Every record below should be repeated word for word, with the pictures left out.

[Dataset entries]
__________

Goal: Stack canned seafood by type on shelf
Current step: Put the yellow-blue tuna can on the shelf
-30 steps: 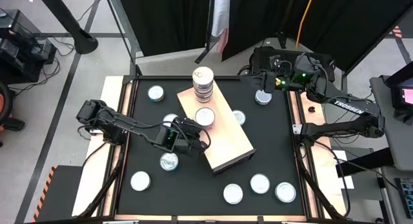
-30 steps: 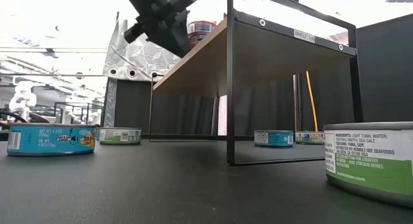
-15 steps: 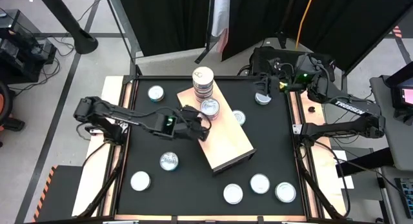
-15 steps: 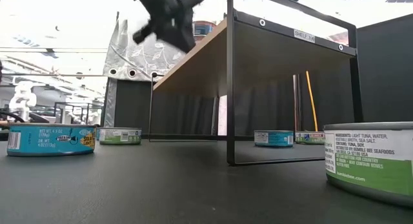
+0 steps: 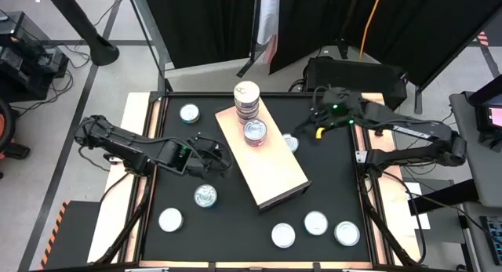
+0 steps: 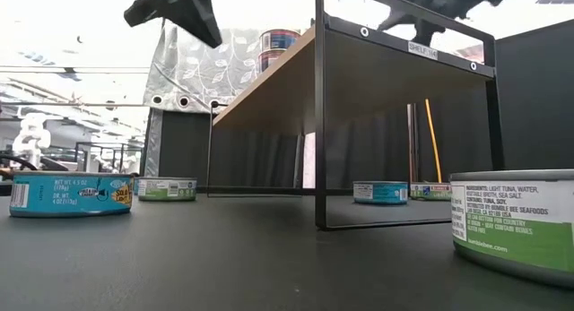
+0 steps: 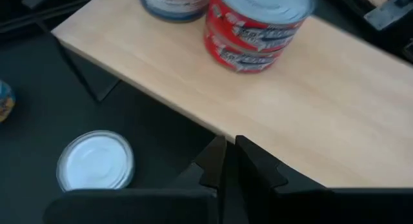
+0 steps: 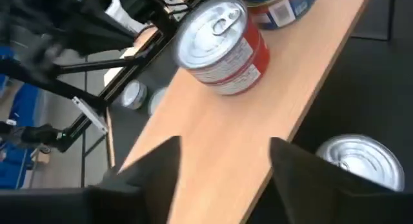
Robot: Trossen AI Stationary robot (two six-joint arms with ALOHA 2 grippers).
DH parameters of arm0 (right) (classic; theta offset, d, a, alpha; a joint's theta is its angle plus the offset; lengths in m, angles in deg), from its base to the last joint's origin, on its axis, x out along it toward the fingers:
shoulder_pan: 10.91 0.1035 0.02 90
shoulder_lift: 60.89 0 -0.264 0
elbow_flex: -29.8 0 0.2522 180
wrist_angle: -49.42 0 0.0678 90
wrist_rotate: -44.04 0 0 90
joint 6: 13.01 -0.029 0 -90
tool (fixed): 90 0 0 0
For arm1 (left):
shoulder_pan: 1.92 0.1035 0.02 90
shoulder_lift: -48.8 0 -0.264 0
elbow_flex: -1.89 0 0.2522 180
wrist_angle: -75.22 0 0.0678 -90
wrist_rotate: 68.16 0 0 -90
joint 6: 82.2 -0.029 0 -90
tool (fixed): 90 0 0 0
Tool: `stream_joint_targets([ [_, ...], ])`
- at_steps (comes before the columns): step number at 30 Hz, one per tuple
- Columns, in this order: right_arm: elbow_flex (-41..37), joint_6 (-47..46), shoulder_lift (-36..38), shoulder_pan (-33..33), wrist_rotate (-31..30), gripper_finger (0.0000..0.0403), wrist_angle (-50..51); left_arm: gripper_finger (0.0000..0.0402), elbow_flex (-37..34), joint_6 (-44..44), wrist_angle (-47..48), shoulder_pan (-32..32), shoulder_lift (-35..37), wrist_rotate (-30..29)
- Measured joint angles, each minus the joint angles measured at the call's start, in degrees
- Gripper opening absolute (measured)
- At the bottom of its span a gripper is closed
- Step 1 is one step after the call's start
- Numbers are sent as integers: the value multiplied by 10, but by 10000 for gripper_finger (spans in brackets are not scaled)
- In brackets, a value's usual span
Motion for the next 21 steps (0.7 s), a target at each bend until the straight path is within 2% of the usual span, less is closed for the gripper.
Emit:
stream_joint_targets([
  [4, -47, -9, -28, -2, -4, 114, -71, 36, 0, 15, 1, -4, 4, 3],
  [7, -46, -14, -41, -2, -2, 40, -86, 36, 0, 68, 22, -6, 5, 4],
  [9, -35, -18, -39, -2, -4, 11, -82, 36, 0, 97, 17, -6, 14, 9],
  [12, 3, -34, -31, -2, -29, 13, -67, 36, 0, 133, 1, 4, 41, 8],
  [16, 54, -55, -31, -4, -70, 10, 18, 36, 0, 147, -19, 27, 87, -17],
  [21, 102, -138, -30, 8, -79, 1, 140, 36, 0, 121, 6, 105, 152, -2],
])
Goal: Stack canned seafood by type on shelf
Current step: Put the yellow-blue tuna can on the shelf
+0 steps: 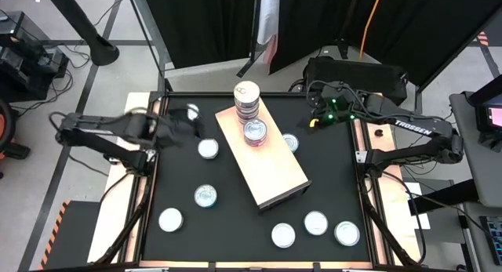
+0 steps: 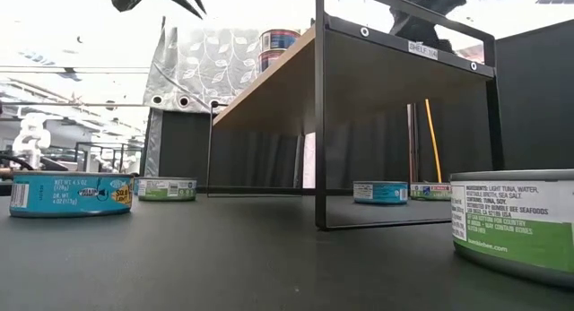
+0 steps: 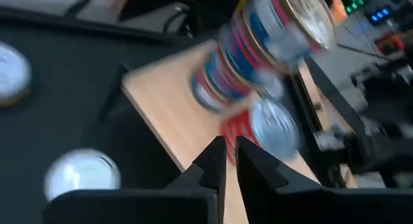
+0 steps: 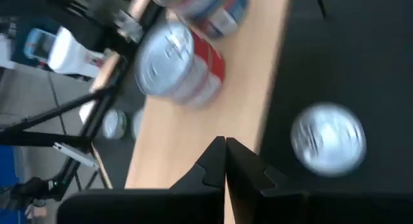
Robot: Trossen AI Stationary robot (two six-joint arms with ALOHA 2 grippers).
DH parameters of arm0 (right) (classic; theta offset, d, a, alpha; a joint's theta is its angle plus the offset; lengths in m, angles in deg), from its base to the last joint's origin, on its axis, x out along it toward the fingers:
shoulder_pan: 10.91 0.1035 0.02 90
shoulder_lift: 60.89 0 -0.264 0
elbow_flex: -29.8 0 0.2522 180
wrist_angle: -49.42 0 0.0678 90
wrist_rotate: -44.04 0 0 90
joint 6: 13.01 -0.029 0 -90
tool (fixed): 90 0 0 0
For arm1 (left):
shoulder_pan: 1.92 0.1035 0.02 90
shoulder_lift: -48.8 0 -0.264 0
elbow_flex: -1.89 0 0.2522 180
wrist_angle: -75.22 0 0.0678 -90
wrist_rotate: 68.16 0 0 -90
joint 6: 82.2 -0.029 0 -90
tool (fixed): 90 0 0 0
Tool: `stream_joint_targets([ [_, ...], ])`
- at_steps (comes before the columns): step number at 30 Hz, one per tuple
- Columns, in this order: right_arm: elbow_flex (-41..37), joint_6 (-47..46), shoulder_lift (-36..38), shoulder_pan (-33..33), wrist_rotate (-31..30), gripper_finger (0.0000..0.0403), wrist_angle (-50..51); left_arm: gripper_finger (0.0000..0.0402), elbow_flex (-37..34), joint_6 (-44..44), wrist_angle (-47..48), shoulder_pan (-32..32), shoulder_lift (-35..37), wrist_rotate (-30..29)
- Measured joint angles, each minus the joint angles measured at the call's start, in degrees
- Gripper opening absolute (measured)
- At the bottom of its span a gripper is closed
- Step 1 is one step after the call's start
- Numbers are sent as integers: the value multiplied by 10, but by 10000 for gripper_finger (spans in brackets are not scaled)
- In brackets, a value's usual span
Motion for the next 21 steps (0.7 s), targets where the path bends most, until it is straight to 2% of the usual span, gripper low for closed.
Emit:
stream_joint_targets([
  [5, 19, -15, 2, 35, -27, 3, 102, 36, 0, -90, 76, 120, 26, 58],
  [9, 20, -48, 1, 50, -35, 4, 169, 36, 0, -185, 89, 186, 28, 150],
  [12, 20, -110, 1, 55, -68, 4, 219, 36, 0, -219, 88, 194, 27, 204],
  [15, 20, -159, 1, 51, -116, 4, 271, 36, 0, -224, 93, 187, 28, 220],
  [21, 20, -104, 1, 33, -127, 4, 347, 36, 0, -195, 100, 170, 29, 236],
])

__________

- **Result of the exercise**:
Goal: Stack canned seafood by type on shelf
Current step: Put the yellow-blue tuna can on the shelf
-30 steps: 
-30 steps: 
-15 steps: 
-15 steps: 
+0 steps: 
+0 steps: 
+0 steps: 
+0 steps: 
Robot: Trossen AI Stationary robot (two six-joint arms with ALOHA 2 grippers).
DH parameters of arm0 (right) (classic; theta offset, d, a, alpha; a joint's theta is its angle plus the offset; lengths in m, angles in deg), from its base to the last joint's origin, on its axis, x out along it toward the fingers:
shoulder_pan: 10.91 0.1035 0.02 90
shoulder_lift: 60.89 0 -0.264 0
elbow_flex: -29.8 0 0.2522 180
wrist_angle: -49.42 0 0.0678 90
wrist_rotate: -44.04 0 0 90
joint 6: 13.01 -0.029 0 -90
tool (fixed): 90 0 0 0
For arm1 (left):
shoulder_pan: 1.92 0.1035 0.02 90
shoulder_lift: -48.8 0 -0.264 0
elbow_flex: -1.89 0 0.2522 180
wrist_angle: -75.22 0 0.0678 -90
wrist_rotate: 68.16 0 0 -90
joint 6: 82.2 -0.029 0 -90
tool (fixed): 90 0 0 0
Tool: `stream_joint_targets([ [_, ...], ])`
- at_steps (comes before the columns): step number at 30 Hz, one per tuple
- Columns, in this order: right_arm: elbow_flex (-41..37), joint_6 (-47..46), shoulder_lift (-36..38), shoulder_pan (-33..33), wrist_rotate (-31..30), gripper_finger (0.0000..0.0403), wrist_angle (-50..51); left_arm: gripper_finger (0.0000..0.0402), elbow_flex (-37..34), joint_6 (-44..44), wrist_angle (-47..48), shoulder_pan (-32..32), shoulder_lift (-35..37), wrist_rotate (-30..29)
- Measured joint angles, each minus the joint angles measured at the call's start, in degrees
- Gripper opening absolute (measured)
- At the bottom of its span a gripper is closed
- Step 1 is one step after the call's start
- Numbers are sent as integers: the value multiplied by 10, but by 10000 for gripper_finger (spans in brackets are not scaled)
- In brackets, a value's usual span
Motion for the next 21 steps (0.7 s), a target at each bend until the straight path is within 2% of the usual span, less is closed for the gripper.
Emit:
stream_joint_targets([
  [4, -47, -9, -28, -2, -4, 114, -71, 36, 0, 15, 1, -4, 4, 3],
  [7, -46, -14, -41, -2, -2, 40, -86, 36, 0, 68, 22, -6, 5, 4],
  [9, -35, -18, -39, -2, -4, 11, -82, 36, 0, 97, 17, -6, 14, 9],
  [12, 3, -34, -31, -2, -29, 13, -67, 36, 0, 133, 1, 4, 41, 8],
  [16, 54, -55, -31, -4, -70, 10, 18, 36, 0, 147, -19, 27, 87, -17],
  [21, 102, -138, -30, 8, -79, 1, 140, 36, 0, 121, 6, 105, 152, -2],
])
Goal: Stack canned seafood by type on shelf
Current step: Put the yellow-blue tuna can on the shelf
+0 steps: 
+0 steps: 
+0 steps: 
+0 steps: 
Robot: Trossen AI Stationary robot (two six-joint arms with ALOHA 2 grippers).
DH parameters of arm0 (right) (classic; theta offset, d, a, alpha; a joint's theta is its angle plus the offset; lengths in m, angles in deg), from its base to the last joint's origin, on its axis, x out along it toward the fingers:
shoulder_pan: 10.91 0.1035 0.02 90
shoulder_lift: 60.89 0 -0.264 0
elbow_flex: -29.8 0 0.2522 180
wrist_angle: -49.42 0 0.0678 90
wrist_rotate: -44.04 0 0 90
joint 6: 13.01 -0.029 0 -90
tool (fixed): 90 0 0 0
For arm1 (left):
shoulder_pan: 1.92 0.1035 0.02 90
shoulder_lift: -48.8 0 -0.264 0
elbow_flex: -1.89 0 0.2522 180
wrist_angle: -75.22 0 0.0678 -90
wrist_rotate: 68.16 0 0 -90
joint 6: 82.2 -0.029 0 -90
tool (fixed): 90 0 0 0
Tool: `stream_joint_targets([ [_, ...], ])`
- at_steps (comes before the columns): step number at 30 Hz, one per tuple
- Columns, in this order: right_arm: elbow_flex (-41..37), joint_6 (-47..46), shoulder_lift (-36..38), shoulder_pan (-33..33), wrist_rotate (-31..30), gripper_finger (0.0000..0.0403), wrist_angle (-50..51); left_arm: gripper_finger (0.0000..0.0402), elbow_flex (-37..34), joint_6 (-44..44), wrist_angle (-47..48), shoulder_pan (-32..32), shoulder_lift (-35..37), wrist_rotate (-30..29)
- Measured joint angles, each minus the joint angles measured at the call's start, in degrees
- Gripper opening absolute (measured)
- At the bottom of its span a gripper is closed
- Step 1 is one step after the call's start
- Numbers are sent as integers: the value multiplied by 10, but by 10000 for gripper_finger (spans in brackets are not scaled)
- In brackets, a value's usual span
Motion for the next 21 steps (0.7 s), targets where the path bends most, until it is straight to 2% of the usual span, gripper low for closed.
Emit:
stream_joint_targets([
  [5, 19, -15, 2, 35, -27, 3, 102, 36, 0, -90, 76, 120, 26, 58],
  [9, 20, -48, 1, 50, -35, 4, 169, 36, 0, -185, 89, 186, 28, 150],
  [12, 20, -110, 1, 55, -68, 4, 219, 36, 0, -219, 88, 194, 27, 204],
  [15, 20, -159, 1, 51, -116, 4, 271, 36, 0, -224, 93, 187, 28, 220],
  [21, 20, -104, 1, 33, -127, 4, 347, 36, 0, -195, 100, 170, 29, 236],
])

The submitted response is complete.